## Work to be completed
Leaving out the pictures, retype the lines from the top of the listing through the line with "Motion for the" exactly.

● ● ● ●

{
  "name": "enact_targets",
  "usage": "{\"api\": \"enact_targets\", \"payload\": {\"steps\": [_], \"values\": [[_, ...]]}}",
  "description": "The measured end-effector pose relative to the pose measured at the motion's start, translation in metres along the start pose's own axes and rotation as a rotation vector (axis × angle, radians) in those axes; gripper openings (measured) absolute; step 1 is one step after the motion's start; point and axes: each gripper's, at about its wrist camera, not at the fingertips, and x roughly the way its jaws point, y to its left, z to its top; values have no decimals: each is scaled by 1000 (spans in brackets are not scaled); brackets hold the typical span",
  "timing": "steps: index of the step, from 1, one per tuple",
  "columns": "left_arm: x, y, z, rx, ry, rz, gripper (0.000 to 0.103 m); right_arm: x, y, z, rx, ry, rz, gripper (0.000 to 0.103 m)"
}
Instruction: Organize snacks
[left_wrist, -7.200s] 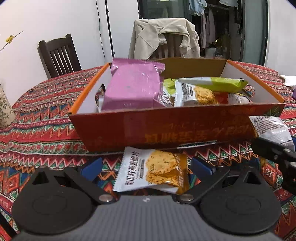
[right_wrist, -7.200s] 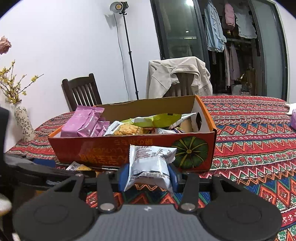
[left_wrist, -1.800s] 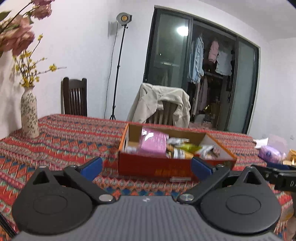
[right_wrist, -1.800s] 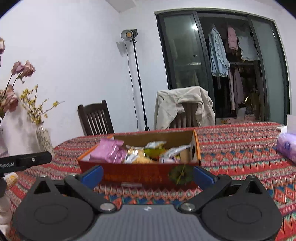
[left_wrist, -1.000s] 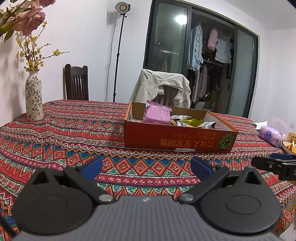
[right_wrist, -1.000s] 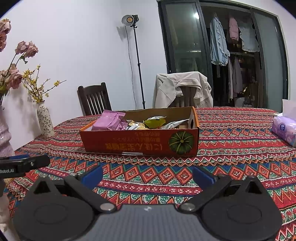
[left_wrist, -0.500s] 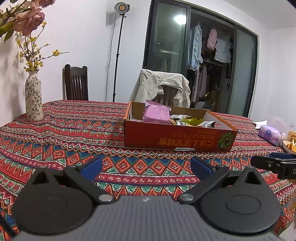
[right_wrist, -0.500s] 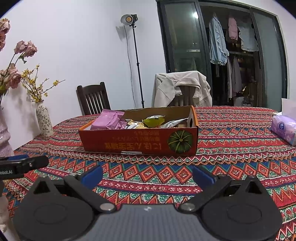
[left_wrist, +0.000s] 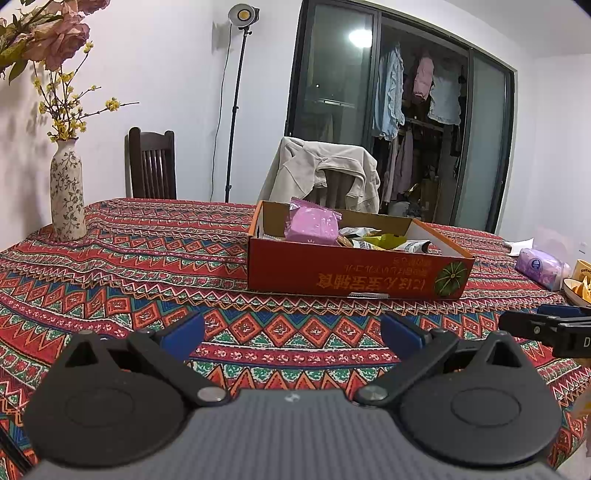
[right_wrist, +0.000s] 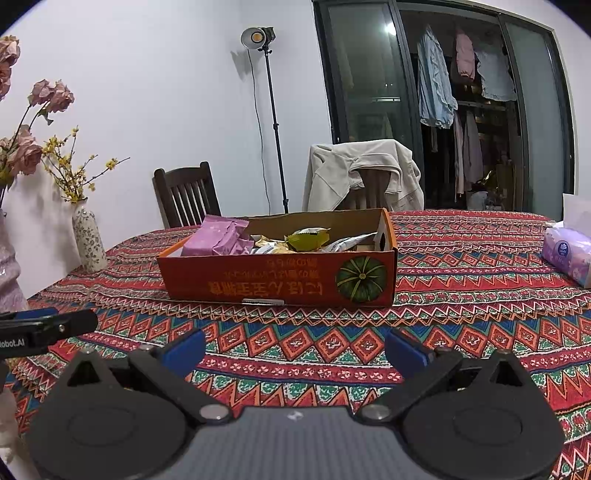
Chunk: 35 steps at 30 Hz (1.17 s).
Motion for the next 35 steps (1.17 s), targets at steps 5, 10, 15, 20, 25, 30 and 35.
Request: {"api": "enact_targets", "payload": {"steps": [5,10,15,20,25,30,35], "values": [[0,0,0,0,1,0,103,0,0,0,0,1,0,103],[1,-1,-2,7,3,3,103,0,0,0,0,0,1,103],[0,-1,-3,8,2,2,103,0,0,1,0,0,0,103],[0,-1,-3,9,3,0,103,0,0,0,-1,1,0,103],[-1,-2,-3,20,1,-5,103,0,0,1,-1,1,0,103],[-1,-3,-4,25,1,-17,103,1,1,-1,-7,4,1,103],[-3,-3,-4,31,-11,-24,103,2,2,-6,-8,7,1,103]]}}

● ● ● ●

## Solution
{
  "name": "enact_targets",
  "usage": "{\"api\": \"enact_targets\", \"payload\": {\"steps\": [_], \"values\": [[_, ...]]}}",
  "description": "The measured end-effector pose relative to the pose measured at the motion's start, translation in metres along the start pose's own axes and rotation as a rotation vector (axis × angle, radians) in those axes; gripper openings (measured) absolute; step 1 is one step after the motion's start; point and axes: each gripper's, at about its wrist camera, not at the fingertips, and x roughly the way its jaws point, y to its left, z to its top; values have no decimals: each is scaled by 1000 (spans in brackets are not scaled); brackets hold the typical span",
  "timing": "steps: index of the step, from 1, one per tuple",
  "columns": "left_arm: x, y, z, rx, ry, rz, gripper (0.000 to 0.103 m); right_arm: x, y, z, rx, ry, rz, gripper (0.000 to 0.103 m)"
}
Instruction: Organize snacks
[left_wrist, -7.200s] 
[right_wrist, -7.200s] 
[left_wrist, -1.800s] 
[right_wrist, -1.800s] 
[left_wrist, -1.000s] 
[right_wrist, -1.000s] 
[left_wrist, -0.500s] 
[right_wrist, -0.500s] 
[left_wrist, +0.000s] 
[right_wrist, +0.000s] 
Chunk: 35 steps at 30 Hz (1.17 s).
Motion for the next 35 steps (1.17 s), targets at steps 5, 10, 15, 20, 25, 30 and 35.

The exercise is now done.